Page de garde du journal d'un Brestois numérisé lors de la Grande Collecte. Europeana 14-18: FRAD006_01NUM_0090 Histoire de Guillaume Péron.

Alors bien entendu, il est toujours possible de formuler des critiques et, notamment, de regretter l’absence de bibliographie sur le Finistère dans la Grande Guerre, ce qui aurait permis d’offrir au lecteur la possibilité de prolonger ce volume. De même, certaines cartes postales auraient sans doute pu être plus contextualisées. On pense notamment à cette carte figurant une « mise en batterie du Rimailho 155 court » avec la mention « Guerre 1914 » (p. 18) alors que le cliché présente toutes les caractéristiques d’une photographie prises lors de manœuvres de la Belle époque, une pratique qui n’est alors  pas rare chez les éditeurs.

Pour autant, malgré ces réserves, il n’en demeure pas moins que ce livre est une véritable réussite qui, assurément, plaira à tout le monde.
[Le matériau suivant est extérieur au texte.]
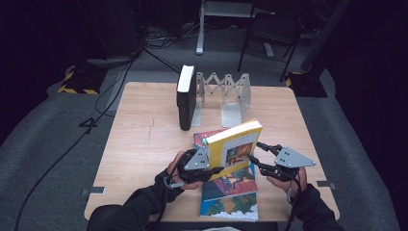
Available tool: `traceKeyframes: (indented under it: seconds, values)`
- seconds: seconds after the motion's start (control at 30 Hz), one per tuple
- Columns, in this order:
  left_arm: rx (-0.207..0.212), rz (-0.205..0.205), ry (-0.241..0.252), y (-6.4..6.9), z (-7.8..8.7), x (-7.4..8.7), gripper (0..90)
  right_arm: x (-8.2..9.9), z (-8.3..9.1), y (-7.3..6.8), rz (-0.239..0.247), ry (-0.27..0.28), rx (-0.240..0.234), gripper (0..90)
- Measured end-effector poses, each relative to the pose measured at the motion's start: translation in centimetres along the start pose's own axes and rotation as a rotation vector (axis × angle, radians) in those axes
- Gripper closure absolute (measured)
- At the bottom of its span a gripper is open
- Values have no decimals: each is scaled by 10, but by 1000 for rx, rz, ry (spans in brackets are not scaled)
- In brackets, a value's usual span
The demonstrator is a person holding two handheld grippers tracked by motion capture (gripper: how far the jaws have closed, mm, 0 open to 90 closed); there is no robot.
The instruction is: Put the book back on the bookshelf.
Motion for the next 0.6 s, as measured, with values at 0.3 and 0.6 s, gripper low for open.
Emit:
traceKeyframes:
  seconds: [0.3, 0.6]
  values:
    - [-26, 3, 57, 4, 0, -6, 710, 1, -10, -7, 5, -19, -35, 440]
    - [11, 10, 159, 8, 9, -27, 697, 1, -14, -15, 30, -27, -69, 461]
Point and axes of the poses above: each handheld gripper's, and its own axes: z roughly backward along the jaws, x roughly out of its underside, y roughly to its right, the point moved 1 cm from there along -z, roughly forward along the jaws, and after that the axes turned 15 degrees about z, right-handed, at the moved point
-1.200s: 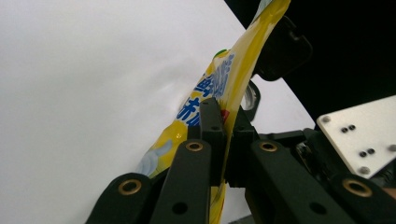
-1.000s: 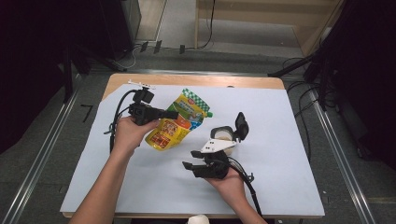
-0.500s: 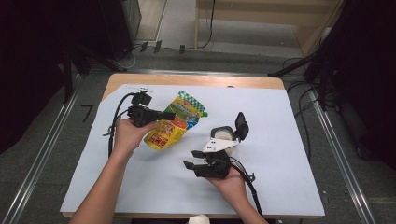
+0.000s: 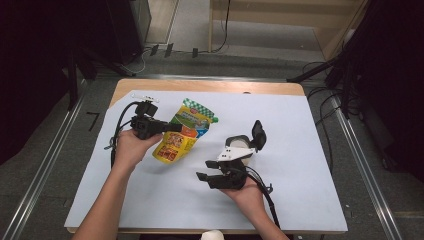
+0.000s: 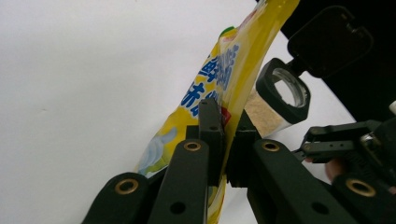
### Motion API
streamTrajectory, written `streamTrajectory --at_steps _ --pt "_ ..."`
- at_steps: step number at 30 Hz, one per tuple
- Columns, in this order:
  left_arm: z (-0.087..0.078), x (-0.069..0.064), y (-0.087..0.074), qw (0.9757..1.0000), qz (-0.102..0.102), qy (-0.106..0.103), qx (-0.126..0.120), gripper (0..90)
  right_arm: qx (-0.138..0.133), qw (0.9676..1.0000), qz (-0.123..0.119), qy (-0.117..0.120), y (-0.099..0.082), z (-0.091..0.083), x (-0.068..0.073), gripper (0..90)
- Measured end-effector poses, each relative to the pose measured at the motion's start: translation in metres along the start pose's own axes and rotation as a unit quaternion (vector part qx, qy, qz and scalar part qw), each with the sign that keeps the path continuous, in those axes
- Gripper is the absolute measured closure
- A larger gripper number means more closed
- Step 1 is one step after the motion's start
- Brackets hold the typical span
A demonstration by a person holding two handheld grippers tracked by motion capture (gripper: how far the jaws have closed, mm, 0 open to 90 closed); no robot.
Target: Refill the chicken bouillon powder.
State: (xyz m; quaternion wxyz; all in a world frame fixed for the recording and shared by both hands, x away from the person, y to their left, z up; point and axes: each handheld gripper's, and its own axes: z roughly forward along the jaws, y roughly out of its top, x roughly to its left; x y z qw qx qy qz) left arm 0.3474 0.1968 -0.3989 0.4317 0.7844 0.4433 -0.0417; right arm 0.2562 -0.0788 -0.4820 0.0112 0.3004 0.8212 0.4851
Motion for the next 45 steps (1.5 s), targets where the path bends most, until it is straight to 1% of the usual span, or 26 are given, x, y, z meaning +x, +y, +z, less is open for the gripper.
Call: streamTrajectory --at_steps 6,11,12,16,19,23,26,29,32,35,37,42,45 --pt "-0.005 0.002 -0.005 1.0000 0.001 -0.008 -0.004 87.9 -0.004 1.0000 -0.001 -0.003 0.001 -0.002 -0.001 47.4" --pt "-0.009 0.004 -0.008 0.9999 0.001 -0.009 -0.005 87.5 -0.006 1.0000 0.000 -0.005 0.001 -0.004 -0.002 47.4" --pt "-0.010 0.004 -0.009 0.9999 0.007 -0.006 -0.004 87.5 -0.005 1.0000 0.000 -0.006 0.001 -0.004 -0.002 47.4" --pt "-0.014 0.005 -0.013 0.9999 0.011 -0.008 -0.001 87.6 -0.002 1.0000 -0.001 -0.005 0.000 -0.003 -0.001 47.5" --pt "-0.017 0.006 -0.015 0.9999 0.007 -0.010 -0.002 87.4 0.000 1.0000 -0.002 -0.004 0.000 -0.003 -0.001 47.6" --pt "-0.022 0.009 -0.020 0.9999 0.001 -0.012 0.001 85.9 -0.002 1.0000 -0.003 -0.004 0.001 -0.003 -0.001 47.6" --pt "-0.026 0.010 -0.024 0.9998 -0.004 -0.019 0.000 83.8 -0.001 1.0000 -0.005 -0.004 0.001 -0.003 -0.001 47.6" --pt "-0.030 0.010 -0.027 0.9998 -0.004 -0.018 -0.001 82.3 -0.001 1.0000 -0.008 -0.004 0.002 -0.002 -0.001 47.6" --pt "-0.035 0.010 -0.034 0.9999 0.002 -0.014 -0.001 81.3 -0.001 0.9999 -0.009 -0.004 0.002 -0.002 0.000 47.6" --pt "-0.040 0.011 -0.042 0.9999 -0.002 -0.013 -0.006 79.3 -0.002 0.9999 -0.010 -0.005 0.002 -0.003 0.000 47.7" --pt "-0.042 0.012 -0.046 0.9998 0.001 -0.016 -0.009 77.9 -0.003 0.9999 -0.010 -0.005 0.003 -0.004 0.000 47.7" --pt "-0.046 0.010 -0.051 0.9998 0.008 -0.014 -0.010 75.2 -0.004 0.9999 -0.009 -0.005 0.003 -0.005 -0.001 48.0" --pt "-0.047 0.009 -0.050 0.9998 0.008 -0.014 -0.011 74.0 -0.002 1.0000 -0.005 -0.006 0.004 -0.006 -0.002 48.3"
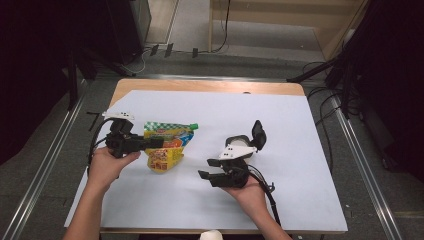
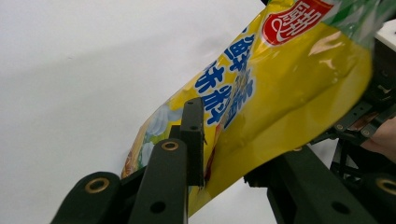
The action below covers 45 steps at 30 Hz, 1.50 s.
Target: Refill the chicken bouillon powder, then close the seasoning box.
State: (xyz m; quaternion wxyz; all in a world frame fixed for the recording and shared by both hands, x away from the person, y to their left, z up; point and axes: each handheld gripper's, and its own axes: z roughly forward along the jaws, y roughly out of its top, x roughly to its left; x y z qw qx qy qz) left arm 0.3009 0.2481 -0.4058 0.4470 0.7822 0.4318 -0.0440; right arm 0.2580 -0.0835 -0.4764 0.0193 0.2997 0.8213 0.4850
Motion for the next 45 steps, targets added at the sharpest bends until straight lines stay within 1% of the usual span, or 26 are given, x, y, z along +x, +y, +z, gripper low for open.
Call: streamTrajectory --at_steps 4,6,8,12,14,17,21,24,26,27,31,34,36,39,41,45 --pt "-0.001 -0.002 -0.003 1.0000 0.002 0.000 0.002 70.3 0.000 1.0000 0.003 0.000 0.000 -0.001 -0.001 48.5" --pt "-0.001 -0.003 -0.005 1.0000 0.006 0.002 0.005 69.1 0.000 1.0000 0.005 0.000 0.001 -0.002 -0.002 48.6" --pt "-0.002 -0.003 -0.005 1.0000 0.004 0.004 0.005 67.9 0.000 1.0000 0.006 -0.001 0.001 -0.003 -0.003 48.8" --pt "-0.003 -0.004 -0.006 0.9999 0.006 0.008 0.004 64.4 0.003 0.9999 0.010 0.000 0.001 -0.004 -0.004 49.2" --pt "-0.005 -0.004 -0.008 0.9999 0.011 0.008 0.003 63.3 0.003 0.9999 0.010 0.000 0.002 -0.004 -0.004 49.3" --pt "-0.007 -0.003 -0.009 0.9999 0.011 0.012 0.004 62.0 0.005 0.9999 0.013 -0.002 0.003 -0.006 -0.005 49.4" --pt "-0.010 -0.003 -0.010 0.9999 0.006 0.011 0.001 61.3 0.005 0.9997 0.022 0.000 0.004 -0.007 -0.007 50.6" --pt "-0.013 -0.003 -0.011 0.9999 0.005 0.011 0.001 60.5 0.010 0.9997 0.022 -0.002 0.005 -0.009 -0.007 51.3" --pt "-0.016 -0.003 -0.013 0.9999 0.005 0.015 0.005 60.1 0.010 0.9997 0.021 -0.003 0.006 -0.010 -0.008 51.5" --pt "-0.017 -0.003 -0.013 0.9999 0.005 0.014 0.005 59.8 0.010 0.9997 0.022 -0.003 0.006 -0.010 -0.008 51.6" --pt "-0.023 -0.002 -0.015 0.9998 -0.005 0.018 0.006 58.0 0.012 0.9996 0.027 -0.003 0.008 -0.013 -0.011 52.5" --pt "-0.028 -0.002 -0.016 0.9997 -0.004 0.021 0.011 56.7 0.011 0.9995 0.029 -0.001 0.009 -0.015 -0.013 53.1" --pt "-0.032 -0.002 -0.016 0.9997 -0.005 0.017 0.016 54.7 0.012 0.9995 0.030 0.000 0.010 -0.017 -0.014 53.1" --pt "-0.039 -0.001 -0.018 0.9998 -0.011 0.016 0.005 53.0 0.011 0.9994 0.032 0.002 0.011 -0.019 -0.015 53.1" --pt "-0.043 0.001 -0.019 0.9997 -0.016 0.019 0.003 53.0 0.012 0.9994 0.032 0.003 0.011 -0.020 -0.016 53.2" --pt "-0.048 0.003 -0.021 0.9997 -0.016 0.016 0.003 53.0 0.014 0.9993 0.033 0.003 0.013 -0.023 -0.017 53.8"
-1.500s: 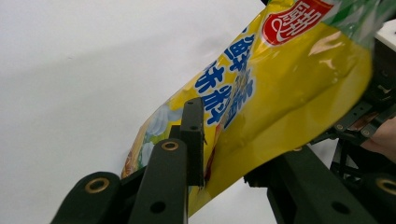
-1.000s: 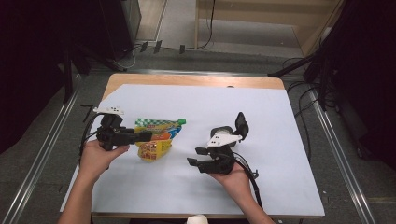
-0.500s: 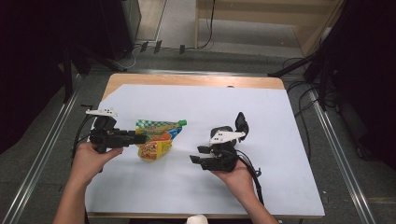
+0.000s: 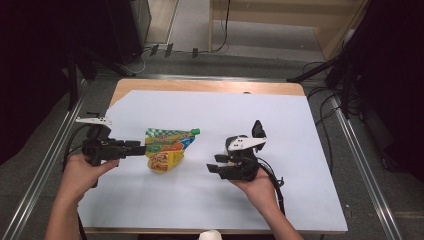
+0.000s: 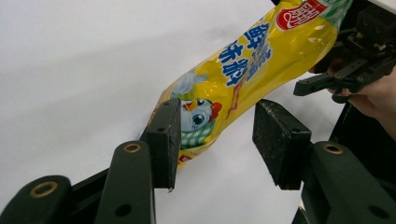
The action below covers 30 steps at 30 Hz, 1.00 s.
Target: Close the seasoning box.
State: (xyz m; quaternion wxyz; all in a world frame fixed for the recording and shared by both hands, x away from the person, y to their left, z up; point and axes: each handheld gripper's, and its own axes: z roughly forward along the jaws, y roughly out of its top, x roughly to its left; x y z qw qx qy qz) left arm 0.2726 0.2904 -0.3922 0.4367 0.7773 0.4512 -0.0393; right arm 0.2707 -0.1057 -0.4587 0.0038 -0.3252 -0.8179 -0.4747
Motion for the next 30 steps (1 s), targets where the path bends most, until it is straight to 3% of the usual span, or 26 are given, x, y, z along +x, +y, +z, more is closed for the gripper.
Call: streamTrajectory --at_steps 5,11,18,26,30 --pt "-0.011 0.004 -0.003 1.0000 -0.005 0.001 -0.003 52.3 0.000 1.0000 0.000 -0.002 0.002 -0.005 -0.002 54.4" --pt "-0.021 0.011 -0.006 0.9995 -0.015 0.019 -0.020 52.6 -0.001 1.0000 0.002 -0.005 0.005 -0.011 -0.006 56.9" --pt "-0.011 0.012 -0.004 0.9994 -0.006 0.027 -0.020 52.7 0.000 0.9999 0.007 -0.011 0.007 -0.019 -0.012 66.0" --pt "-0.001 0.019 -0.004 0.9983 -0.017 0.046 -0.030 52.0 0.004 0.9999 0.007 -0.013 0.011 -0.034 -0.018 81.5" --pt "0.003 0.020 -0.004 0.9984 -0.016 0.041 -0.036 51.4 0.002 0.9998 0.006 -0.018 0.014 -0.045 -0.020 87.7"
Historiens et spécialistes seront en effet ravis d’avoir un aperçu de fonds d’archives pas nécessairement connus qui semblent pourtant absolument passionnants – le journal intime d’une infirmière du Conquet (p. 30 et suivantes) oules effets personnel du lieutenant Tachet (p. 70 et suivantes) pour ne citer que quelques exemples – tandis que le grand public trouvera avec ce volume une belle opportunité de s’initier à la Grande Guerre et à la manière dont on écrit son histoire. Bref, une incontestable réussite.

Erwan LE GALL

CARRIOU, Maël et SCHLEEF, Yoric, Aux Sources de la Grande Guerre. Histoires inédites à travers les archives privées du Finistère, Quimper, Locus Solus, 2014.

 

1 CARRIOU, Maël et SCHLEEF, Yoric, Aux Sources de la Grande Guerre. Histoires inédites à travers les archives privées du Finistère, Quimper, Locus Solus, 2014. Afin de ne pas surcharger inutilement l’appareil critique, les références à cet ouvrage seront dorénavant indiquées dans le corps de texte, entre parenthèses.